[ale] ATL Colocation and file server suggestions

Ken Ratliff forsaken at targaryen.us
Tue Jan 20 12:55:35 EST 2009


On Jan 20, 2009, at 8:58 AM, Jeff Lightner wrote:

> Seeing two mirrors drop out in RAID10 shouldn't be an issue so long as
> you have two spares because it should be able to recreate both mirrors
> as it is both mirrored and parity striped.   (Losing two in RAID1  
> would
> of course be an issue [assuming you didn't have a 3rd mirror]).   What
> hardware array was being used that dropping two mirrors caused a  
> problem
> for RAID10?

Maybe I didn't say that clearly enough - I've seen a RAID 10 lose both  
drives of a single mirror (in other words, the stripe set was broken,  
total data loss, chaos, screaming, and finally a restore from backup!)  
multiple times.

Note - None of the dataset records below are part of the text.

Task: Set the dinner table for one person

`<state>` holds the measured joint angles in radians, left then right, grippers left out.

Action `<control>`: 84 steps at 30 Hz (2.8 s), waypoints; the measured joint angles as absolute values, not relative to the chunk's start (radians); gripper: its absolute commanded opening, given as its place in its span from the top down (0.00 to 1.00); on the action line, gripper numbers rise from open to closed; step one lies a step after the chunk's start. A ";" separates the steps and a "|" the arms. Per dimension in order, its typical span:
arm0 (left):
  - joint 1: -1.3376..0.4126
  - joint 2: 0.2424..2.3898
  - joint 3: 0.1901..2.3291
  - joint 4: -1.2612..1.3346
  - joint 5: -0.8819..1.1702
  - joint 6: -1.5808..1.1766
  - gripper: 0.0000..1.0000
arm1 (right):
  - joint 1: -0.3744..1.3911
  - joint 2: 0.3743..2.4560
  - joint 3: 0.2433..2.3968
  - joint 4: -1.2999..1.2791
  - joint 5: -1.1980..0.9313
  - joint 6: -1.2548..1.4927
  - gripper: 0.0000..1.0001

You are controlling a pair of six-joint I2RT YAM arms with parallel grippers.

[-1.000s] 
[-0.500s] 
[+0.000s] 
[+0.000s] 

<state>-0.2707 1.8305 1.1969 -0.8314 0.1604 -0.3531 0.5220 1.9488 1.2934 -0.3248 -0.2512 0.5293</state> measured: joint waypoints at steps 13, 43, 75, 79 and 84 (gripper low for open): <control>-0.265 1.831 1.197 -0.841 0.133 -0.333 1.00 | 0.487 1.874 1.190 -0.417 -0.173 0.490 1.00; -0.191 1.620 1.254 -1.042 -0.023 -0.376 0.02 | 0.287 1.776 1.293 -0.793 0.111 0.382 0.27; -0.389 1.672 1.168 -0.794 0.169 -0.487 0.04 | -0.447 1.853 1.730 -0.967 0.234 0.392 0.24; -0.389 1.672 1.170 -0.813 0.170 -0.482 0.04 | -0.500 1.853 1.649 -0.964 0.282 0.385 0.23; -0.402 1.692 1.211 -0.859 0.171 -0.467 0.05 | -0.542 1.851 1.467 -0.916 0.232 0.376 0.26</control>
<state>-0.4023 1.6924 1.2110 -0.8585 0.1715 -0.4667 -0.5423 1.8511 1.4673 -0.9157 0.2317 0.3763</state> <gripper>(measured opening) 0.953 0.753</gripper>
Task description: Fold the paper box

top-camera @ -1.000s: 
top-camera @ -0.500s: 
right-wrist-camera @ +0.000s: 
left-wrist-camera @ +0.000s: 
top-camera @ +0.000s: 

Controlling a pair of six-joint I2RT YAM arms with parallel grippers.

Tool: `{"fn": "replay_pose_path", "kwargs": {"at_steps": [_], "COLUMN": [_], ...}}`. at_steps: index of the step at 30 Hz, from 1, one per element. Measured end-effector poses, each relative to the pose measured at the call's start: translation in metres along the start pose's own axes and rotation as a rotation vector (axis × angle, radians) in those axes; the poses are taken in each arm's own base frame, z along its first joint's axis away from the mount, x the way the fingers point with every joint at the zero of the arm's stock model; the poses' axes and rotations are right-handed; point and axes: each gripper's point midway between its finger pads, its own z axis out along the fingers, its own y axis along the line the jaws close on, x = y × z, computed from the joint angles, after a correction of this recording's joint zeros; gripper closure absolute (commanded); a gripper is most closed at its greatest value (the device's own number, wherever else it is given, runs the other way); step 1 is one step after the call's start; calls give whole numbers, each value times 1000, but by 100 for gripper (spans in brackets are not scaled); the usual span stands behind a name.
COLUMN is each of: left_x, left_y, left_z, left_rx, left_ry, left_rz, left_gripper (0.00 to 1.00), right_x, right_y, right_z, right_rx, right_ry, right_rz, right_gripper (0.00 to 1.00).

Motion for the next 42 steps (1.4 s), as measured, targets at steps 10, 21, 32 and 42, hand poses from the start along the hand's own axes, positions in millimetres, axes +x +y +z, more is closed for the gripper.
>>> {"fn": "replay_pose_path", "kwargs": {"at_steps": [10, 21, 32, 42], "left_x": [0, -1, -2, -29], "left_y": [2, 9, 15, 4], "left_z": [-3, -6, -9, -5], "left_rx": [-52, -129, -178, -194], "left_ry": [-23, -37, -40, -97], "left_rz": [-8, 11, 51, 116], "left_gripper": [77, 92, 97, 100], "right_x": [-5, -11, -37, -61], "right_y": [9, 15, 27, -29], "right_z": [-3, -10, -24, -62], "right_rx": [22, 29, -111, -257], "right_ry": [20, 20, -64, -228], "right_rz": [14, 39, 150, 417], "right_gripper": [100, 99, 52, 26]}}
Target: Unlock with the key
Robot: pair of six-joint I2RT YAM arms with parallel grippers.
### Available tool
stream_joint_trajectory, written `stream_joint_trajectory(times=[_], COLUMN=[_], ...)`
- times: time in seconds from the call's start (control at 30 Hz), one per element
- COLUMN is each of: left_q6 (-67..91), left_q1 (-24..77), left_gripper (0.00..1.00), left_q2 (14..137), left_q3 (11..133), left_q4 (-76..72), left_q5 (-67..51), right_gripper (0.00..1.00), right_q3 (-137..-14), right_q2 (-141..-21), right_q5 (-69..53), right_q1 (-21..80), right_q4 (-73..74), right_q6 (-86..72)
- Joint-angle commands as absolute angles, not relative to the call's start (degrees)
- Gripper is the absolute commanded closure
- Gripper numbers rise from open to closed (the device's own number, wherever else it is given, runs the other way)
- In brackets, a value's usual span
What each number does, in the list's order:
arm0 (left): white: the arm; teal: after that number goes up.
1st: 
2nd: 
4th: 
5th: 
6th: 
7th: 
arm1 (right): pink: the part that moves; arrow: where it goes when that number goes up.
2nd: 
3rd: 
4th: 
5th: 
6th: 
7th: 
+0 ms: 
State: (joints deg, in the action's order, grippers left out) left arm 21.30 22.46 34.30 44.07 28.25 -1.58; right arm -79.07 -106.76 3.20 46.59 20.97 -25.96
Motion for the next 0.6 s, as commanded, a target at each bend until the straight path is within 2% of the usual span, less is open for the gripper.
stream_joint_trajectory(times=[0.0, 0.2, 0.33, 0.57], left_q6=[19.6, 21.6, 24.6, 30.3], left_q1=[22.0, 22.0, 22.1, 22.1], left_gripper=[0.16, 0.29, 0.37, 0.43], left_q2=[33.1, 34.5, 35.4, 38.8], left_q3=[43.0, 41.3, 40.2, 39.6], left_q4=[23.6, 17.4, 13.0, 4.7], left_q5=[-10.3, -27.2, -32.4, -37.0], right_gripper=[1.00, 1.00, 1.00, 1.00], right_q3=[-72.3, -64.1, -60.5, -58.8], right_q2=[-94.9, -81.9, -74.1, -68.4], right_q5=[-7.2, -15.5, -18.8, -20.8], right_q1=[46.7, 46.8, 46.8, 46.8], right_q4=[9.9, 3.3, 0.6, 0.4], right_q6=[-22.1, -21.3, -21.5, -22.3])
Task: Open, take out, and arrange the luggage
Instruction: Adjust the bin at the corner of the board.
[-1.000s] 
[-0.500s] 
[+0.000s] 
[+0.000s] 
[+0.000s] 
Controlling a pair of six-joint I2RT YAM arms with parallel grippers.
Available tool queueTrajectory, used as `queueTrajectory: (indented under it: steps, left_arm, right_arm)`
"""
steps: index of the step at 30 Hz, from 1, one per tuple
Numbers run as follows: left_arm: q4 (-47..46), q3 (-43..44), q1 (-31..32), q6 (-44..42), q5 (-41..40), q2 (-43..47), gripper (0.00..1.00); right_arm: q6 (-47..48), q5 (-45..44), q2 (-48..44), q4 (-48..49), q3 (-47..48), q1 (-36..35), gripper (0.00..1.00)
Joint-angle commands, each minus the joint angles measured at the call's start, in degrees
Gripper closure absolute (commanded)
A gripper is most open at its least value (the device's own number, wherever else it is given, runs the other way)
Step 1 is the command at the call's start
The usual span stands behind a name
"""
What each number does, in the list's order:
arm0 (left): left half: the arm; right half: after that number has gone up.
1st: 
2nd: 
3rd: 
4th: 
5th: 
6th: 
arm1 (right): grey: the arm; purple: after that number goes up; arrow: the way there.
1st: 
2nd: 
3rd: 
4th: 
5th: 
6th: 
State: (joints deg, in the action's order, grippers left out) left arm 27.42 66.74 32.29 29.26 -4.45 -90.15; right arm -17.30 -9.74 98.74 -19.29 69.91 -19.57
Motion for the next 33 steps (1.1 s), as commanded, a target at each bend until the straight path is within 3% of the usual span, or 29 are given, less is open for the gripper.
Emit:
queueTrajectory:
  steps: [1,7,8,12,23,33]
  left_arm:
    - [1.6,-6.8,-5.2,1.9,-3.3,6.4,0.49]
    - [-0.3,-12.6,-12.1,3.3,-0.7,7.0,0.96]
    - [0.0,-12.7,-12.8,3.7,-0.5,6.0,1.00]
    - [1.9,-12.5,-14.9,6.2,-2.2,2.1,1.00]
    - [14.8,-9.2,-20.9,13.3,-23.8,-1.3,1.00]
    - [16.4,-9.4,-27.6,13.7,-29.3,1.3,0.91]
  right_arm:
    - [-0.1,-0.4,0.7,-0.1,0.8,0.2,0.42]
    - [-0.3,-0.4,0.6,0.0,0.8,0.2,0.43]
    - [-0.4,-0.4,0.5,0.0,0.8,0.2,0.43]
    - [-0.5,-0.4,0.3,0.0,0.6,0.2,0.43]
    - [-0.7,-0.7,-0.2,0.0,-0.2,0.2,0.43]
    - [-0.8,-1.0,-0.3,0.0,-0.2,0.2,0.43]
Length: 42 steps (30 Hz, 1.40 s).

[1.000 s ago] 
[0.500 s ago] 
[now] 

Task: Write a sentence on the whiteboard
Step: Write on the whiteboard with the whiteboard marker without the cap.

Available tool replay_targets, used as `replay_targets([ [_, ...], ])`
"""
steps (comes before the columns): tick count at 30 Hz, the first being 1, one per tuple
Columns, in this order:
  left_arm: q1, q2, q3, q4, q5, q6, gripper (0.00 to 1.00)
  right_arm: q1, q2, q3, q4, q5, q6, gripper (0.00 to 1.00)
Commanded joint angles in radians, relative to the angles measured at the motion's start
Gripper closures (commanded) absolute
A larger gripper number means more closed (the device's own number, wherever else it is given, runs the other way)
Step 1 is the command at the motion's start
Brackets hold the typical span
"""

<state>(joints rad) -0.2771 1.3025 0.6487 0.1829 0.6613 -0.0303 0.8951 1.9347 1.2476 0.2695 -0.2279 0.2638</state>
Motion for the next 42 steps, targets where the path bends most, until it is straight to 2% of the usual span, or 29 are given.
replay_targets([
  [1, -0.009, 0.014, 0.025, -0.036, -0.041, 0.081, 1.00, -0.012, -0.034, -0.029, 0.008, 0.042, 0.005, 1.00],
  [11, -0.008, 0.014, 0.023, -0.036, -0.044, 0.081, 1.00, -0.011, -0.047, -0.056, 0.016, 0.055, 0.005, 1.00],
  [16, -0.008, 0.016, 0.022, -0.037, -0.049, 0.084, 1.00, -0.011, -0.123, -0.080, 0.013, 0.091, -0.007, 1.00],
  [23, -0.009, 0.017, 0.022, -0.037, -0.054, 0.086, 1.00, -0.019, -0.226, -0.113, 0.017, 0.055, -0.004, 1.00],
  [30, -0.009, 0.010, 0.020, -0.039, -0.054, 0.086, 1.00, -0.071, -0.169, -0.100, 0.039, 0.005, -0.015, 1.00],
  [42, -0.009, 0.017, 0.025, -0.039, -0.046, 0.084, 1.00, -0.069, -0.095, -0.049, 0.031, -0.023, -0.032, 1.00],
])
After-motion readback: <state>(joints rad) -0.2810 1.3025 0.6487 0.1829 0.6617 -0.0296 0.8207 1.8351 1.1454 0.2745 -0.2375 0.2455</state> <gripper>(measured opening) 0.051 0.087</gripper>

And yes, I felt like God hated me, along with a few  
other supernatural entities.

> I'll have to say that even if having two mirrors drop in RAID10 were a
> problem it must be a sign that God hates the person that had it if the
> two drives that failed (assuming it was only two) happened to be the
> ones that were mirrors of each other.  We've been using RAID10 for the
> last 4 years since our last major RAID5 fiasco and have not seen  
> such a
> failure.

Hehe, I've noticed that RAID level preference seems to be alot like OS  
preference. You are shaped by your experiences and react based on  
them. I don't trust RAID 10 (though I'll use it when I can't use  
RAID5, ie for a database server) and I've never had that much of a  
problem with RAID5. The closest thing was a 6TB array in which a drive  
died and another one was showing DRIVE-ERROR, but it made it through  
the first rebuild to replace the dead drive, and then through the  
second to replace the one showing error like a champ.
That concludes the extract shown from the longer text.